2.2.2 Sejarah Pembentukan Orang Krui menyebut hutan alam dengan istilah Pulan dan wanatani damar dengan istilah Repong. Struktur vertikal dan ekosistem Pulan dan Repong tidak jauh berbeda. Keduanya ditandai oleh tingginya keanekaragaman biota alam yang menjadi komponennya. Komposisi mosaik Pulan dan Repong yang menghampar hijau kini telah menutupi gugusan perbukitan di sepanjang pantai barat Provinsi Lampung hingga ke batas Taman Nasional Bukit Barisan Selatan (TNBBS) di sebelah utara dan timur laut (Lubis 1997). Dari aspek teknis budidaya, tahap-tahap penanaman tanaman produktif (mulai dari tanaman subsisten sampai tanaman tua) berikut perawatannya, di sengaja atau tidak disengaja oleh petani, ternyata berlangsung dalam kondisi ekologis yang sesuai dan saling mendukung satu sama lain. Sehingga proses-proses produksi yang terkait dalam seluruh tahapan pengembangan Repong bisa membuahkan efisiensi penggunaan faktor-faktor produksi. Pada gilirannya, kegiatan produktif yang berlangsung secara bertahap itu akan memberikan kontribusi ekonomi bagi petani secara terus-menerus dalam jangka panjang.

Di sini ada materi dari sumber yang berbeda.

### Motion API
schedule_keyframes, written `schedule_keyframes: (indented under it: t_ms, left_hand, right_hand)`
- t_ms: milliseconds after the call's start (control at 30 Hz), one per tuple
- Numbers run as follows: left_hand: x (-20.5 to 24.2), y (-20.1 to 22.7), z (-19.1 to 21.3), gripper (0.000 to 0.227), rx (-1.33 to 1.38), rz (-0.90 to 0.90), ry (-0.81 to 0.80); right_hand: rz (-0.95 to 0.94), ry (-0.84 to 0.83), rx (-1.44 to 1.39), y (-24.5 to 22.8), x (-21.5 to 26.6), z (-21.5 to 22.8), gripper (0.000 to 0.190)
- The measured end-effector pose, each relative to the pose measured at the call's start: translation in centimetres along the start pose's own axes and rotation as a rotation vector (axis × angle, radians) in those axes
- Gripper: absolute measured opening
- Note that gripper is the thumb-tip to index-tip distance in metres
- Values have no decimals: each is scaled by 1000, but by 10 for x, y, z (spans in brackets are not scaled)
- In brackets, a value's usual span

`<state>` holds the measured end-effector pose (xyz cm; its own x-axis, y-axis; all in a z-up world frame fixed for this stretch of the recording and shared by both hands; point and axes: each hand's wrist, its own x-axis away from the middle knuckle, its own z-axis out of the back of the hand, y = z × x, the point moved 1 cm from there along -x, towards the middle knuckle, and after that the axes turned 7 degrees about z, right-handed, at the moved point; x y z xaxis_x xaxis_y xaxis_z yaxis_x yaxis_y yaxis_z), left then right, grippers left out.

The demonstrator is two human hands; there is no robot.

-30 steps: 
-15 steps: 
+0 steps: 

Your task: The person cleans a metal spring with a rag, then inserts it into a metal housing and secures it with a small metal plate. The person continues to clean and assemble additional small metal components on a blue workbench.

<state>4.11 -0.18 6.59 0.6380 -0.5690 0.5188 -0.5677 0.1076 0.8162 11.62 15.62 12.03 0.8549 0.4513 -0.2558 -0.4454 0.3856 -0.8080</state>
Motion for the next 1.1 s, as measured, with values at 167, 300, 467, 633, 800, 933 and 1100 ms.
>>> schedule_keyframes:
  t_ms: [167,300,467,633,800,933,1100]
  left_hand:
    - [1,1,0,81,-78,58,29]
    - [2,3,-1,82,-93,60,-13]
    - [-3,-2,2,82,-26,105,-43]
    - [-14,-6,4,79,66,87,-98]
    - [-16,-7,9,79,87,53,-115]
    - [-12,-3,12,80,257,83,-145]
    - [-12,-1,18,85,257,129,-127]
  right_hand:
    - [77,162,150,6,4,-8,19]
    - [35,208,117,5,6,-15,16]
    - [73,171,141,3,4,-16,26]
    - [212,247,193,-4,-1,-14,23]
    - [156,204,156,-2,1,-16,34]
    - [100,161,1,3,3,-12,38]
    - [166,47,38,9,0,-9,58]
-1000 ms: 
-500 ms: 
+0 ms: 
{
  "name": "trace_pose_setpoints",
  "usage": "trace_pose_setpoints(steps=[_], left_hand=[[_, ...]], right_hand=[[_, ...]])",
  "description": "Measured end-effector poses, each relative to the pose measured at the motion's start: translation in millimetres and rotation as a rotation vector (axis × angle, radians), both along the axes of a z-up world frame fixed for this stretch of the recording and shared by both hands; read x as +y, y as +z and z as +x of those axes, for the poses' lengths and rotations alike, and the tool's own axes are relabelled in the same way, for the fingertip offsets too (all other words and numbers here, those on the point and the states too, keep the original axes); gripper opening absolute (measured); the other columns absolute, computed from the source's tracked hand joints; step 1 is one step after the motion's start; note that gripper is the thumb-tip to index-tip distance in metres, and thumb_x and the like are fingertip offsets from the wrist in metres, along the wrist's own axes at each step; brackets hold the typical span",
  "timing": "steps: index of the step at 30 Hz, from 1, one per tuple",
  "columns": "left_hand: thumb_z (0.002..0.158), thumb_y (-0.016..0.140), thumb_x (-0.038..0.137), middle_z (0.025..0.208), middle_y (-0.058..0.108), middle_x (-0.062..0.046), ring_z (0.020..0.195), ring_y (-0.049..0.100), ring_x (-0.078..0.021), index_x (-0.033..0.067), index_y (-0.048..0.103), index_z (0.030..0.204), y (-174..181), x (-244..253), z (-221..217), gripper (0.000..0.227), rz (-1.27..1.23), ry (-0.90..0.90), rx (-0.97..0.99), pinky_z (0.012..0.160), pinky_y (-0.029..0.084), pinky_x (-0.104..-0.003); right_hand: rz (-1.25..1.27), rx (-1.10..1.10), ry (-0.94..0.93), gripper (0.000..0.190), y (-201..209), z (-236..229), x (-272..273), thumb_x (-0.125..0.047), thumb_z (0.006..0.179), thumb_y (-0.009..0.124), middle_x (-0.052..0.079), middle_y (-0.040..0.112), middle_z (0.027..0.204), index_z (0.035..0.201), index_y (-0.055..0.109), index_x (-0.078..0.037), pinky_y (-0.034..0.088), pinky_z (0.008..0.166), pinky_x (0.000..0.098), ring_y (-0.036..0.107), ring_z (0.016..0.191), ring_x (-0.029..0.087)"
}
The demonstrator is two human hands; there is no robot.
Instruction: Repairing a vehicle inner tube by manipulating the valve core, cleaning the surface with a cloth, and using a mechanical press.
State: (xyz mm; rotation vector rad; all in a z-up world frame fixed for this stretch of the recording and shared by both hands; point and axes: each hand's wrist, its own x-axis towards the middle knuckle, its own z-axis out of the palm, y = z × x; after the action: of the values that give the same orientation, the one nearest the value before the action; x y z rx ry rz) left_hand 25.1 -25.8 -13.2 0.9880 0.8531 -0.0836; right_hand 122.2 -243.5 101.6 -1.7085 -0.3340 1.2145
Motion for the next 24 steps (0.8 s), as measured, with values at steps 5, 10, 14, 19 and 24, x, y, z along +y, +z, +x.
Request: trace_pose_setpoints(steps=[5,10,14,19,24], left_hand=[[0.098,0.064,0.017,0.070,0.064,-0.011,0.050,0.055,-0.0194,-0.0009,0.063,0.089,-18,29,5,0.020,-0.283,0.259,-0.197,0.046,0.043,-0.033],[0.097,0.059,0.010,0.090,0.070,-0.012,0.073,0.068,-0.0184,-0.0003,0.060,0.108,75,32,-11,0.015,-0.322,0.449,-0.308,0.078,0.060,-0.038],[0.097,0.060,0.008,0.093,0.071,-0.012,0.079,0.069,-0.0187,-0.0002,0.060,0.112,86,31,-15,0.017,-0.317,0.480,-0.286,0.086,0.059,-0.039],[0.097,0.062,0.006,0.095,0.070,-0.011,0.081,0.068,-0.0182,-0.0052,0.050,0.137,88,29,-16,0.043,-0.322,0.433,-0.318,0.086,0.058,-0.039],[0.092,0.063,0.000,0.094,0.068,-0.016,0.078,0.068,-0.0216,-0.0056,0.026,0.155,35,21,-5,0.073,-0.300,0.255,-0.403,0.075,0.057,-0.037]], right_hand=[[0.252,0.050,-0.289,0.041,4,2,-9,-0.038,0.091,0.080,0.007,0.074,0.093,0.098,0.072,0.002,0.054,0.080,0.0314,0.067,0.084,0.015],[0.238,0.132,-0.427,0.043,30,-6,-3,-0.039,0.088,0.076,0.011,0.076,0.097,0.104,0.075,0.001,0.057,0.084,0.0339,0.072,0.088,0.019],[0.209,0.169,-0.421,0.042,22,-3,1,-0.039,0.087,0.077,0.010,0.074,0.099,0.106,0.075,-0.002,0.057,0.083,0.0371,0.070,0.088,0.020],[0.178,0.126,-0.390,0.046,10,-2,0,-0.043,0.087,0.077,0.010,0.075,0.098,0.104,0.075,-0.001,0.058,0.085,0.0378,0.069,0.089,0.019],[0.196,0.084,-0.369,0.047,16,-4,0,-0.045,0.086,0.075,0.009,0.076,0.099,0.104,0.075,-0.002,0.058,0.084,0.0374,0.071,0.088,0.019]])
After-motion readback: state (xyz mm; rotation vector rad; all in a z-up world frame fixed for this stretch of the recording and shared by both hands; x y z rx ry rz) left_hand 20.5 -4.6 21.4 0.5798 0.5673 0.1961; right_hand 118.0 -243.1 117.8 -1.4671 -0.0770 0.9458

Getah damar yang dipanen secara berkala memberi pendapatan tunai secara rutin untuk nafkah keluarga. Dari tanaman Repong juga bisa diperoleh hasil lainnya seperti kayu bakar, bahan bangunan dan juga beragam jenis tumbuhan obat (Lubis 1997). Menurut Michon et al. (1998) menjelaskan bahwa secara ekologis fase perkembangan Repong Damar menyerupai tahapan suksesi hutan alam dengan segala keuntungan ekologisnya, seperti perlindungan tanah, evolusi iklim mikro, dan lain sebagainya. Dari segi teknis budidaya, tahap-tahap penanaman tanaman produktif, mulai dari tanaman subsisten sampai tanaman tua yang mana perawatannya disengaja atau tidak oleh petani yang berlangsung dalam kondisi ekologis yang sesuai dan saling mendukung satu sama lain. Sehingga proses-proses produksi yang terkait dalam seluruh tahapan pengembangan Repong Damar bisa membuahkan efisiensi penggunaan faktor-faktor produksi. Menurut Lubis (1997) menyatakan bahwa tradisi pembukaan lahan hutan yang dilakukan oleh masyarakat Krui secara garis besar dapat dibedakan atas tiga fase produktif yang ketiganya berlangsung di ruang fisik yang sama, namun berada
pada ruang yang berbeda dalam perspektif kognitif masyarakat Krui. Ketiga fase tersebut adalah: 1. Fase Dakhak (ladang) adalah fase ketika lahan siap tanam mulai ditanami dengan tanaman-tanaman subsistensi, seperti padi dan palawija. 2. Fase Kebun adalah fase bagi tanaman muda (annual crop) yang mana berkebun merupakan alasan utama dalam pengambilan keputusan untuk membuka lahan hutan. 3. Fase Repong dimana masyarakat Krui mulai menanamkan lahan pertaniannya dengan Repong apabila keragaman jenis tanaman yang tumbuh di dalamnya sudah terpenuhi, yang pada umumnya mulai didominasi oleh tanaman keras. Proses penanaman tersebut berlangsung secara simultan semasa pemeliharaan tanaman kebun.